What the exercise asks »
For the entries that follow, restate word for word the line containing "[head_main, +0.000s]", the line containing "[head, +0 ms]", and every line that lies between them.

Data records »

______

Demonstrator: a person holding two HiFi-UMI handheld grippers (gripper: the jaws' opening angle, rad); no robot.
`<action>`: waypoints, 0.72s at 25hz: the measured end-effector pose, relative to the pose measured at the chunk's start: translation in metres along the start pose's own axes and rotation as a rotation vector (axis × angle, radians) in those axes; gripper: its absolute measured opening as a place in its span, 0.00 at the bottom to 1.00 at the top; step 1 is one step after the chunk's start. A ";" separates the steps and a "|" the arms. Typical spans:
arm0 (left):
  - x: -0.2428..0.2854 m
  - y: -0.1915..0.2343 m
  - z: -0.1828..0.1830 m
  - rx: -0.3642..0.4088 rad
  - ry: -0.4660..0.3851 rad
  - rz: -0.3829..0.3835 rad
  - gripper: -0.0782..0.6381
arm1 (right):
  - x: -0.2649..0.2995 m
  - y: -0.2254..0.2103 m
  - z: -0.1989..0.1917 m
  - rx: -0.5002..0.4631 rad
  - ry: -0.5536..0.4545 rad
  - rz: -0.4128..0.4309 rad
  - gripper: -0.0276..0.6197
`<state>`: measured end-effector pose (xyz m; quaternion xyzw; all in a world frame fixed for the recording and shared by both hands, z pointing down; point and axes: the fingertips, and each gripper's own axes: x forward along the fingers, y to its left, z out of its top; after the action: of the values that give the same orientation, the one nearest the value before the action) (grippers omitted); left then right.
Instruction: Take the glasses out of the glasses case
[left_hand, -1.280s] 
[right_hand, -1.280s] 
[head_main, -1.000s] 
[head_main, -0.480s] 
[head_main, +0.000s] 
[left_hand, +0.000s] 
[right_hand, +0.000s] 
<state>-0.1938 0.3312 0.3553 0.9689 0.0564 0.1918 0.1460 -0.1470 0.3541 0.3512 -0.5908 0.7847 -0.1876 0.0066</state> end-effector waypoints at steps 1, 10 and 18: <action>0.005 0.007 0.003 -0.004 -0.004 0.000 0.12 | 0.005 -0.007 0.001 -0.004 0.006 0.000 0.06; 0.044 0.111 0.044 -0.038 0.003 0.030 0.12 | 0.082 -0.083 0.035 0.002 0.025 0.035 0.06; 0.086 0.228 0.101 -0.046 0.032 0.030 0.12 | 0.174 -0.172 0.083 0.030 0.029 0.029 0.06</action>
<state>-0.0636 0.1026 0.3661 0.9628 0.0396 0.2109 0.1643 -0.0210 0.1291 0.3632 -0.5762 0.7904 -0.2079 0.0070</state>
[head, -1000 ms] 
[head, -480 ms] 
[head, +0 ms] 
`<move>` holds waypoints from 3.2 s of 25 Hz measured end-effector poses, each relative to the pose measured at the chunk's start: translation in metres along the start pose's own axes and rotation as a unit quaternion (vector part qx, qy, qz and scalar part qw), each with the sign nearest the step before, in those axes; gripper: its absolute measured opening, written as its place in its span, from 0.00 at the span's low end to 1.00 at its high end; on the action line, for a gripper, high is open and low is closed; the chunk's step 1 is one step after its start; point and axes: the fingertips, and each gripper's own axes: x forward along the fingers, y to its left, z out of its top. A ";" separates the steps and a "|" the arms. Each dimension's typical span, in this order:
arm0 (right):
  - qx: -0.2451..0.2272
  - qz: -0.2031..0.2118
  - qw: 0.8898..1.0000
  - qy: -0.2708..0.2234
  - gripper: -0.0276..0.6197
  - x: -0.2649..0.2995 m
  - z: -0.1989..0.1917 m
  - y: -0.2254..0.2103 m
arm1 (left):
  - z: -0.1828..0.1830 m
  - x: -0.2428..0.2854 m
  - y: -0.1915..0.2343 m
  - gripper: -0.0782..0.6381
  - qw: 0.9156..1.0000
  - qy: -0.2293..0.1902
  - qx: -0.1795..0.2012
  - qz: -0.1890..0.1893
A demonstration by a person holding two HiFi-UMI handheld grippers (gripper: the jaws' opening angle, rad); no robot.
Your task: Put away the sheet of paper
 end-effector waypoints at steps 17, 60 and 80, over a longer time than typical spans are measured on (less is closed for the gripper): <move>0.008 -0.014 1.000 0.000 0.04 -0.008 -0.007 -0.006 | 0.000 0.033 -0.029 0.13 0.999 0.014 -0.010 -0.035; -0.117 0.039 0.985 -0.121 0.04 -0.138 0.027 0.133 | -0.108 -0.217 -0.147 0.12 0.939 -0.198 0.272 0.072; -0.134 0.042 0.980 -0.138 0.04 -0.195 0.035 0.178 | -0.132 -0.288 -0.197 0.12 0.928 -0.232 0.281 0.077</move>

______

Answer box »
[head_main, +0.000s] 
[left_hand, +0.000s] 
[right_hand, +0.000s] 
<state>-0.1938 0.3312 0.3553 0.9689 0.0564 0.1918 0.1460 -0.1470 0.3541 0.3512 -0.5908 0.7847 -0.1876 0.0066</state> end-effector waypoints at steps 1, 10 and 18: <action>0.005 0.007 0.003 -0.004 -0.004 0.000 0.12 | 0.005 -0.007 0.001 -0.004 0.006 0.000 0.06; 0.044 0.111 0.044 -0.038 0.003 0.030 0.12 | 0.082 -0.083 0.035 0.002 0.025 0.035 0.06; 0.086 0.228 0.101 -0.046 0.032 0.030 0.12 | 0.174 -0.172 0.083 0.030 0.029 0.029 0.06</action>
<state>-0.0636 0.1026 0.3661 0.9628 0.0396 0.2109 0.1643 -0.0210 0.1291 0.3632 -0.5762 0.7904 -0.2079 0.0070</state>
[head, -1000 ms] 
[head, -480 ms] 
[head, +0 ms] 

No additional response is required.